● Problem to work on
Pictures excluded, copy all of the data below exactly.

● Information

::::

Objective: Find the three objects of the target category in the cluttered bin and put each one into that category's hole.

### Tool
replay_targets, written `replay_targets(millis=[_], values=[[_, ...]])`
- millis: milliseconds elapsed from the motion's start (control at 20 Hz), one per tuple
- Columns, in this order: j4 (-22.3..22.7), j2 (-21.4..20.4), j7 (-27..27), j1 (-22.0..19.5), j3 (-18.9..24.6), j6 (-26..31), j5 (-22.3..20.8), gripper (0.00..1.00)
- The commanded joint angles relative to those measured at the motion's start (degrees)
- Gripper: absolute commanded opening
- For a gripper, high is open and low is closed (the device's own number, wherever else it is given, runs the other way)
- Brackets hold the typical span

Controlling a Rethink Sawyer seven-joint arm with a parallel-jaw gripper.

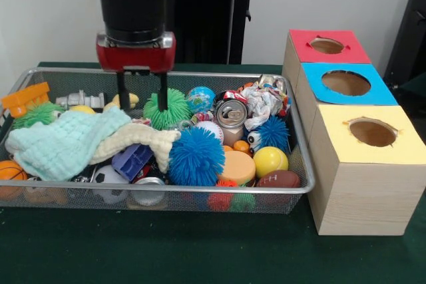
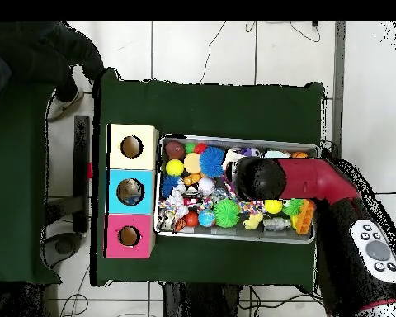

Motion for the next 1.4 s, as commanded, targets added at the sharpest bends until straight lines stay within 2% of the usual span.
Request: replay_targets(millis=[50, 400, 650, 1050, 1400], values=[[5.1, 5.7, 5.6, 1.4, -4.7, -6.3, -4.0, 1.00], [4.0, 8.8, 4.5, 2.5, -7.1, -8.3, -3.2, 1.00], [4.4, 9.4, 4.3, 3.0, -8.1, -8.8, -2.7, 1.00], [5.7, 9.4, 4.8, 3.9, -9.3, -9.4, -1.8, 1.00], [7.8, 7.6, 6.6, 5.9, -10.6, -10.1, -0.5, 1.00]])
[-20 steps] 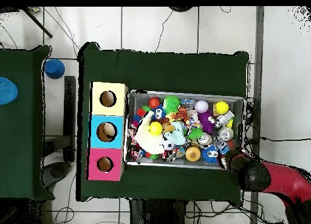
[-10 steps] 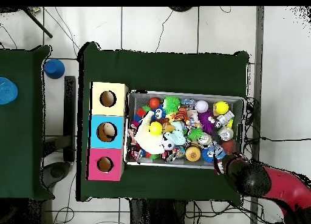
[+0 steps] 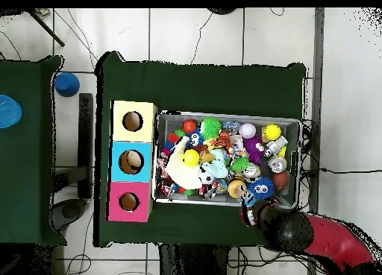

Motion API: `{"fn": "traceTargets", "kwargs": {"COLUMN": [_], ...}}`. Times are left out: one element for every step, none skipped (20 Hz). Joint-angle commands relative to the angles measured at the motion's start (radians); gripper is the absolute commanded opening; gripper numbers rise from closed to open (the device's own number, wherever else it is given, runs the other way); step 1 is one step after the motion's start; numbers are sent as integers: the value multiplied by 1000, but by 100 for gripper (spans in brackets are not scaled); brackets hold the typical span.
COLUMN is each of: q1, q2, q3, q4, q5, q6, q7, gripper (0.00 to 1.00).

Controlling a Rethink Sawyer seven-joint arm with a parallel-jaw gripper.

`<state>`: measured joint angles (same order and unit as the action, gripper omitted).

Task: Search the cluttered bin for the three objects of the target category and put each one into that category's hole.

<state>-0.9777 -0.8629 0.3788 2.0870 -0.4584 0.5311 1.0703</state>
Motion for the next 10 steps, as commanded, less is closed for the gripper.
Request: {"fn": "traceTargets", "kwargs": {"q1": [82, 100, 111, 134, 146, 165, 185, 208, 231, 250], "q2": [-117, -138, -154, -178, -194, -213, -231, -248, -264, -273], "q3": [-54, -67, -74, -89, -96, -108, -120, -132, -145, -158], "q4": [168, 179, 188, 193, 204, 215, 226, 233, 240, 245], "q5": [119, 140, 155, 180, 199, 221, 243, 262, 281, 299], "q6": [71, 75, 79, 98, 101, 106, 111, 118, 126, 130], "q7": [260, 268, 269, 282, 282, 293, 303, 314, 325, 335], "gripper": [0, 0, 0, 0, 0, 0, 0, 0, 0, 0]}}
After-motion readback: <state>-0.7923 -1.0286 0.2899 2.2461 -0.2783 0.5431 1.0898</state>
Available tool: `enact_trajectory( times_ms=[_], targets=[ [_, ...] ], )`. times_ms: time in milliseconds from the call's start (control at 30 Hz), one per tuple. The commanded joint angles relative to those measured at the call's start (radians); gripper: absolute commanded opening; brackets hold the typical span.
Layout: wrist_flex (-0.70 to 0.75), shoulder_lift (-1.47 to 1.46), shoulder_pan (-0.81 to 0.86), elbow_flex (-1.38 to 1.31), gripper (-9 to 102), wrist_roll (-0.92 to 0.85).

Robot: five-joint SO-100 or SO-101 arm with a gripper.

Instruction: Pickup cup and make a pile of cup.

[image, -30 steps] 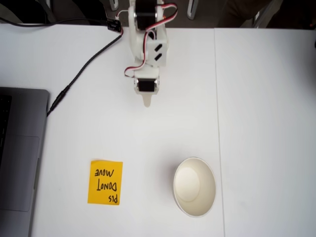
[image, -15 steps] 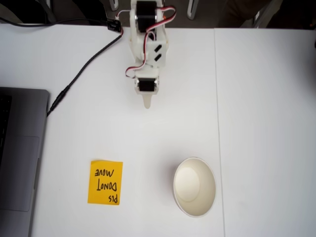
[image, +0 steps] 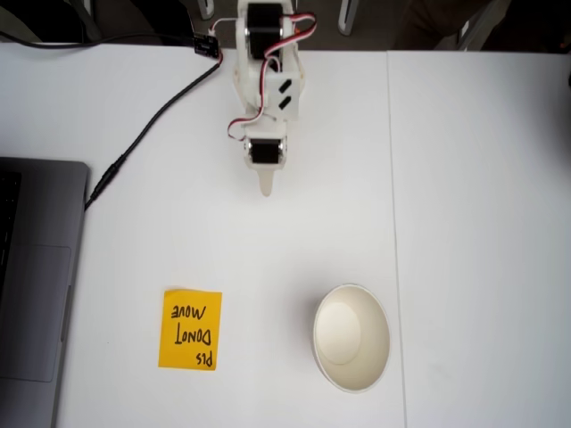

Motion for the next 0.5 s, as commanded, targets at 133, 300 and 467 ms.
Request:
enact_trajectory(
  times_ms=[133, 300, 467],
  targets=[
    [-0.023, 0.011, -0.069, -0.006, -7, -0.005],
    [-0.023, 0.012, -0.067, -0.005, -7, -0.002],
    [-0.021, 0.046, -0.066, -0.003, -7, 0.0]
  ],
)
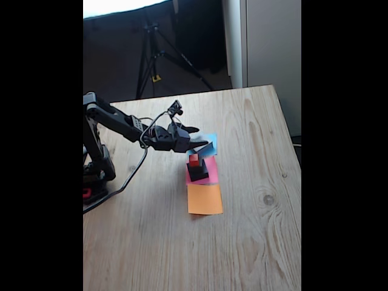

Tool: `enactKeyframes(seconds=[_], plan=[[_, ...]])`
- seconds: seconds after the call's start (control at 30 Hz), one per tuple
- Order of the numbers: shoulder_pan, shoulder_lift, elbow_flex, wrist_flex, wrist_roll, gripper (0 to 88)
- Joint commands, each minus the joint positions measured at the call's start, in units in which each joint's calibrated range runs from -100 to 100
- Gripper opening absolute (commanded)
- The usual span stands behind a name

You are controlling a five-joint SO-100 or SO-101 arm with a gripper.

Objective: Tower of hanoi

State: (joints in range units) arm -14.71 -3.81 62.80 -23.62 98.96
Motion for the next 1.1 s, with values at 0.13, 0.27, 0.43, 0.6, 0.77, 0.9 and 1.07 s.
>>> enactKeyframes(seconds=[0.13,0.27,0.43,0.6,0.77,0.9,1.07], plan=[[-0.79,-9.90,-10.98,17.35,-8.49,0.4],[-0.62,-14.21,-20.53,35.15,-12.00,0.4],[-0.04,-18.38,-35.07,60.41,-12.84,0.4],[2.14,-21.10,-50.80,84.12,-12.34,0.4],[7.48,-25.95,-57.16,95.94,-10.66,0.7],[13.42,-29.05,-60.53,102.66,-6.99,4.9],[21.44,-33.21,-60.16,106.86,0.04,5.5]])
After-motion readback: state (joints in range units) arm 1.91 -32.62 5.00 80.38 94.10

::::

● Answer to the exercise
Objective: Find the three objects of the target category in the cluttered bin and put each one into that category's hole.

### Tool
replay_targets, written `replay_targets(millis=[_], values=[[_, ...]])`
- millis: milliseconds elapsed from the motion's start (control at 20 Hz), one per tuple
- Columns, in this order: j4 (-22.3..22.7), j2 (-21.4..20.4), j7 (-27..27), j1 (-22.0..19.5), j3 (-18.9..24.6), j6 (-26..31), j5 (-22.3..20.8), gripper (0.00..1.00)
- The commanded joint angles relative to those measured at the motion's start (degrees)
- Gripper: absolute commanded opening
- For a gripper, high is open and low is closed (the device's own number, wherever else it is given, runs the other way)
- Brackets hold the typical span

Controlling a Rethink Sawyer seven-joint arm with a parallel-jaw gripper.


Motion for the next 1.4 s, as commanded, targets added at the sharpest bends until straight lines stay within 2% of the usual span.
Request: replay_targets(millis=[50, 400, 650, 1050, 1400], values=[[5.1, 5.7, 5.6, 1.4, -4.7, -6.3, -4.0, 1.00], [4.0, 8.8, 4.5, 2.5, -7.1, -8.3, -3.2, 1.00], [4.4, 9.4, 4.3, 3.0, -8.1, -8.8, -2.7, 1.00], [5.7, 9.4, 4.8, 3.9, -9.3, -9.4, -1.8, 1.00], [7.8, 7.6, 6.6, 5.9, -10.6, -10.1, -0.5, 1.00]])
[-20 steps] 
[-10 steps] 
[+0 steps] 

Motion API: `{"fn": "traceTargets", "kwargs": {"COLUMN": [_], ...}}`. Times are left out: one element for every step, none skipped (20 Hz). Joint-angle commands relative to the angles measured at the motion's start (radians); gripper is the absolute commanded opening; gripper numbers rise from closed to open (the device's own number, wherever else it is given, runs the other way); step 1 is one step after the motion's start; numbers are sent as integers: the value multiplied by 1000, but by 100 for gripper (spans in brackets are not scaled); brackets hold the typical span.
COLUMN is each of: q1, q2, q3, q4, q5, q6, q7, gripper (0.00 to 1.00).

Controlling a Rethink Sawyer seven-joint arm with a parallel-jaw gripper.

`<state>`: measured joint angles (same order and unit as the action, gripper omitted).

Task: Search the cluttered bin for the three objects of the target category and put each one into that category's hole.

<state>-0.9777 -0.8629 0.3788 2.0870 -0.4584 0.5311 1.0703</state>
Motion for the next 10 steps, as commanded, less is closed for the gripper.
Request: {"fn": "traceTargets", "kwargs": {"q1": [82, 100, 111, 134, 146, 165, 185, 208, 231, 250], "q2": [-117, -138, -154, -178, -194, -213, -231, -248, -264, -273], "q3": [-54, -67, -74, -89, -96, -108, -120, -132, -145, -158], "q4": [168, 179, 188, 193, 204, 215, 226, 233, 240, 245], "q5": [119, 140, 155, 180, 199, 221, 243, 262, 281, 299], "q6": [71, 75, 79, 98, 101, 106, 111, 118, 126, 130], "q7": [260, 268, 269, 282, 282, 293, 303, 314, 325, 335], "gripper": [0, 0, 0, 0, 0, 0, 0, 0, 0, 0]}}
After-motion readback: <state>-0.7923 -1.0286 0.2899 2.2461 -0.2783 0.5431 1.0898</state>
Available tool: `enact_trajectory( times_ms=[_], targets=[ [_, ...] ], )`. times_ms: time in milliseconds from the call's start (control at 30 Hz), one per tuple. The commanded joint angles relative to those measured at the call's start (radians); gripper: absolute commanded opening; brackets hold the typical span.
Layout: wrist_flex (-0.70 to 0.75), shoulder_lift (-1.47 to 1.46), shoulder_pan (-0.81 to 0.86), elbow_flex (-1.38 to 1.31), gripper (-9 to 102), wrist_roll (-0.92 to 0.85).

Robot: five-joint SO-100 or SO-101 arm with a gripper.

Instruction: Pickup cup and make a pile of cup.

[image, -30 steps] 
[image, -15 steps] 
[image, +0 steps] 

Motion for the next 0.5 s, as commanded, targets at 133, 300 and 467 ms.
Request:
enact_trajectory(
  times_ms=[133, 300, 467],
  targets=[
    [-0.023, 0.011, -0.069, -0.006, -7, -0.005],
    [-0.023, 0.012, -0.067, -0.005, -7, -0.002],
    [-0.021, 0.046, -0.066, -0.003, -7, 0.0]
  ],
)

Tool: `enactKeyframes(seconds=[_], plan=[[_, ...]])`
- seconds: seconds after the call's start (control at 30 Hz), one per tuple
- Order of the numbers: shoulder_pan, shoulder_lift, elbow_flex, wrist_flex, wrist_roll, gripper (0 to 88)
- Joint commands, each minus the joint positions measured at the call's start, in units in which each joint's calibrated range runs from -100 to 100
- Gripper opening absolute (commanded)
- The usual span stands behind a name

You are controlling a five-joint SO-100 or SO-101 arm with a gripper.

Objective: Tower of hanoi

State: (joints in range units) arm -14.71 -3.81 62.80 -23.62 98.96
Motion for the next 1.1 s, with values at 0.13, 0.27, 0.43, 0.6, 0.77, 0.9 and 1.07 s.
>>> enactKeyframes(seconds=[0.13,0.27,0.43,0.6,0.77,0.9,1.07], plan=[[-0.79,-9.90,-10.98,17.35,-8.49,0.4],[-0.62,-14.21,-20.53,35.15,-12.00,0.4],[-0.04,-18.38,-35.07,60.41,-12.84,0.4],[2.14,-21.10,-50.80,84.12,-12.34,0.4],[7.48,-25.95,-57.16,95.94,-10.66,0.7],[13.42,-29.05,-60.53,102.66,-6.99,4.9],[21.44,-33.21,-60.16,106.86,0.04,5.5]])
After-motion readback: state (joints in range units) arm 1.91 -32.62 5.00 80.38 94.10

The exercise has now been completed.